Nov 11, 2022

Historic central Pa. home with dramatic religious past is demolished

David Wenner
PennLive
November 10, 2022

David H. Peiffer was astounded by what he discovered after he was asked to dig into the history of a dilapidated, centuries-old farmhouse visible from Route 581 near Camp Hill.

The house was built in the late 1700s by John Shopp Sr., who had connections to founders of the United Brethren Church. Beginning around 1800, it became a frequent “preaching place” for the church’s founding ministers.

Nearby residents gathered at the farmstead and it became known as the site of “mass conversions” where sizable groups, including some with “sordid hearts” and “loose tongues,” were overwhelmed by a life-changing faith, according to Peiffer’s research.

Ravaged by fires and other acts of vandalism, the limestone building, even with its 18-inch-thick walls, long ago passed the point of salvation.

Earlier this week, a demolition crew leveled the building.

“The property has been beyond redemption for so long,” said David Smith, the volunteer in charge of historic preservation for the Cumberland County Historical Society. Smith said he had obtained the owner’s permission to take a close look at the house last year.

Joe Sholly, a co-owner of BWB Inc., which handled the demolition, said: “It was unsalvageable. The floors were just gone. Just the amount of vandalism … I can’t even tell you how many fires were in this thing.”

Smith said the house was last occupied around the mid-1980s. He believes the presence of busy Route 581, located a few hundred feet away, made it unviable as a home.

Moreover, it’s located deep in an industrial park, with its five acres of once bucolic farmland surrounded by trucking companies, storage facilities, a steel company and a trash collection company.

John Shopp home
Photo shows the home as it looked around 1910. Photo credit: Cumberland County Historical Society.

By coincidence, Peiffer’s article about the property, “Serving Up Salvation One Ladle at a Time: The Shopp Family at Cedar Run,” is the cover story of the latest edition of the county historical society’s journal.

According to Peiffer, John Shopp Sr. died in 1821. His family continued to live there for generations.

During the Civil War, Confederate soldiers took mules from the farm. During World War I, the U.S. Army made gunstocks from walnut trees harvested on the property.

The house and farm, which covered about 200 acres and included a stone barn, kitchen house and springhouse, was owned by the family until 1953. Since then it has been owned by a succession of businesses with ties to development or trucking.

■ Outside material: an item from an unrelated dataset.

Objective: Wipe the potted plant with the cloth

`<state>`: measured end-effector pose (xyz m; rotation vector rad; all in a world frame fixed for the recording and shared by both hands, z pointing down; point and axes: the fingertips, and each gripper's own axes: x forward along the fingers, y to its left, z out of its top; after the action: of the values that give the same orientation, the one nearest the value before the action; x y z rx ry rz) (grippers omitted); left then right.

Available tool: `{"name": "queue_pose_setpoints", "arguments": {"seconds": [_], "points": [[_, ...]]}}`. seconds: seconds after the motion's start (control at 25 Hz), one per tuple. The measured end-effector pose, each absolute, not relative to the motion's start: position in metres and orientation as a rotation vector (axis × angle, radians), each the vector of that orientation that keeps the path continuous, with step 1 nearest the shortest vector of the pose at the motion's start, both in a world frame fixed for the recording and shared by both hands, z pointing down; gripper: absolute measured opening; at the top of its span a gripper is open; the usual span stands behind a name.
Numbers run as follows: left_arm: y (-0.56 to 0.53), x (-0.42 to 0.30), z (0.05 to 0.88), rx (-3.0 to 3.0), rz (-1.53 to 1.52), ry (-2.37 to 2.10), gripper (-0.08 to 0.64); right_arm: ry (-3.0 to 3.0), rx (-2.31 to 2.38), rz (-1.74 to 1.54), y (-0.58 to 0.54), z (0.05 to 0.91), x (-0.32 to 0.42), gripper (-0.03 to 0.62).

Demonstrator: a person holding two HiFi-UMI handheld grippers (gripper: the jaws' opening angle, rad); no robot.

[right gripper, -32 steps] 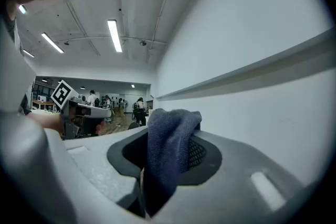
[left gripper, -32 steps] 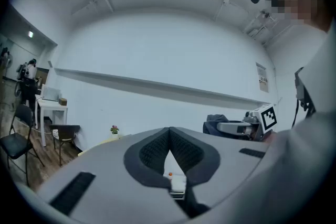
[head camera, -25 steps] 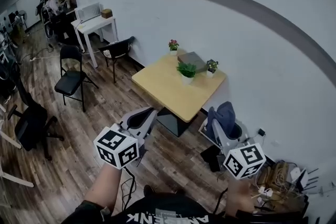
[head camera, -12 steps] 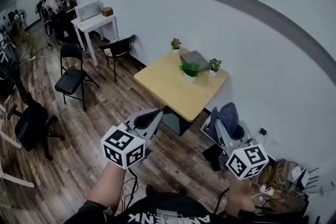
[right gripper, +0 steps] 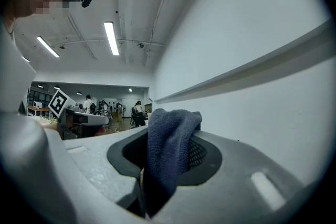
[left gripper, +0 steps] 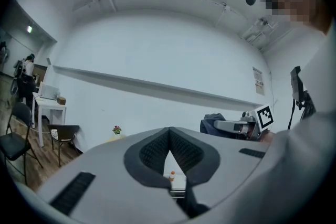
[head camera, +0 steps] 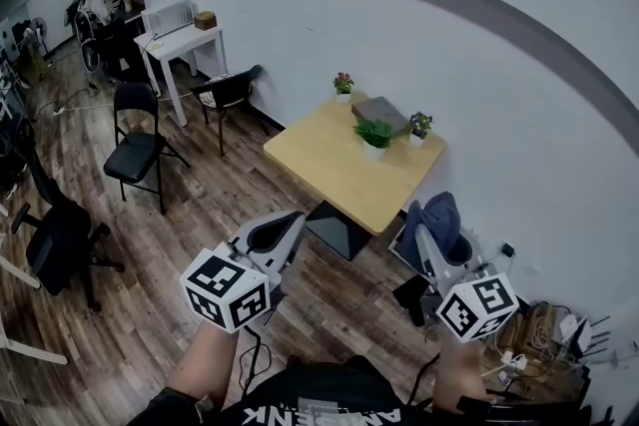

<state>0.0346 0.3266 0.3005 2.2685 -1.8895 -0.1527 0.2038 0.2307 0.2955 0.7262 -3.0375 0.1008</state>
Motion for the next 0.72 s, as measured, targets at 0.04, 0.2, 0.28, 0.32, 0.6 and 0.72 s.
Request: {"name": "queue_pose_setpoints", "arguments": {"seconds": [0.04, 0.2, 0.28, 0.32, 0.6, 0.72], "points": [[0.326, 0.031, 0.302, 2.278, -0.132, -1.89, 0.002, -3.032, 0.738, 0.097, 0.23, 0.297, 0.2, 0.124], [0.318, 0.018, 0.306, 2.297, -0.132, -1.866, 0.002, -3.017, 0.759, 0.089, 0.227, 0.299, 0.187, 0.124], [0.309, 0.009, 0.306, 2.272, -0.146, -1.897, 0.002, -3.018, 0.759, 0.077, 0.221, 0.298, 0.181, 0.124], [0.302, 0.004, 0.305, 2.258, -0.151, -1.916, 0.002, -3.019, 0.76, 0.068, 0.215, 0.297, 0.177, 0.124], [0.25, -0.015, 0.312, 2.233, -0.098, -1.953, 0.002, -3.049, 0.724, 0.053, 0.156, 0.297, 0.149, 0.124], [0.223, -0.028, 0.314, 2.215, -0.073, -1.965, 0.002, -3.06, 0.701, 0.056, 0.126, 0.294, 0.133, 0.124]]}}
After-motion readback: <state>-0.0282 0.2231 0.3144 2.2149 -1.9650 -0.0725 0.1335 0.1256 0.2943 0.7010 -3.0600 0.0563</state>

A five-acre portion containing the house and barn was split off in 1963.

During the 1960s a business called “The Furniture Barn” operated there.

The property is located on Industrial Park Road, just east of St. John’s Church Road in Hampden Township.

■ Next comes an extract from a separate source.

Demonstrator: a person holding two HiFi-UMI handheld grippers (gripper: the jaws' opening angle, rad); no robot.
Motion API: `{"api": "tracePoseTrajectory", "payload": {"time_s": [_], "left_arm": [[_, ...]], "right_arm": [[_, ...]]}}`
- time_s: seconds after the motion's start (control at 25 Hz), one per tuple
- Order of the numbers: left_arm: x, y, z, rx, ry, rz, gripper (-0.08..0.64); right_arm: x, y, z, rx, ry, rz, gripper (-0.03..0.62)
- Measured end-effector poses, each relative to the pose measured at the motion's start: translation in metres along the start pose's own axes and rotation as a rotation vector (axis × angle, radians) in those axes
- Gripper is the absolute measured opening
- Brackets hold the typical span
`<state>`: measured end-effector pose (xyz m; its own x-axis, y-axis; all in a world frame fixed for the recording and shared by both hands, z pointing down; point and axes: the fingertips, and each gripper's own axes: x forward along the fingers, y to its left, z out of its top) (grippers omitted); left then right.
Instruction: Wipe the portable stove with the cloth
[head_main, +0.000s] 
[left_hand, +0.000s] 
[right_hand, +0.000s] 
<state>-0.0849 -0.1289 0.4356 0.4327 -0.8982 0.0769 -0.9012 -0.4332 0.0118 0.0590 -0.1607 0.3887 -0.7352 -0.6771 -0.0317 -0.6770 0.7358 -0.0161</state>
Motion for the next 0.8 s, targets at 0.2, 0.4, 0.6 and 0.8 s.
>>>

Sholly, whose crew was at the site for about two weeks, said glass on one of his pieces of demolition equipment was broken. He considers it the work of vandals, likely on a Halloween rampage, rather than of anyone who objected to the demolition.

He said he didn’t know the future plans for the site.

The owner of the property, a Maine-based transportation company, didn’t immediately respond to a telephone message.

Sholly said the owner instructed him not to demolish the limestone springhouse just behind the farmhouse.

He wasn’t given a reason, but said it might be to protect the spring.

Sholly said the limestone and brick from the house will be recycled, possibly for people in the building trades.

Peiffer wrote that the religious events that took place at the home were so persistent and profound that some suggested the spirit of God flowed from the spring just outside the house that feeds nearby Cedar Run.

John Shopp Sr. eventually donated a portion of the property that became home to one of the first United Brethren Churches. That means the limestone farmhouse was a birth place for a religious movement that spread far, touching countless people.

The site, he wrote, “might be thought of as hallowed … the property will always be a very special place to the faithful.”

Shopp farm house
Photo shows the late-1700s farmhouse at the former Shopp family farm in Hampden Township on Nov 7, 2022. Route 581 is in the background; a Salvation Army store and the West Shore YMCA are on the opposite side of Route 581.

The issue of the Cumberland County History Journal featuring Peiffer’s article about the Shopp property can be purchased for $7 at the Cumberland County Historical Society at 21 N. Pitt St. in Carlisle.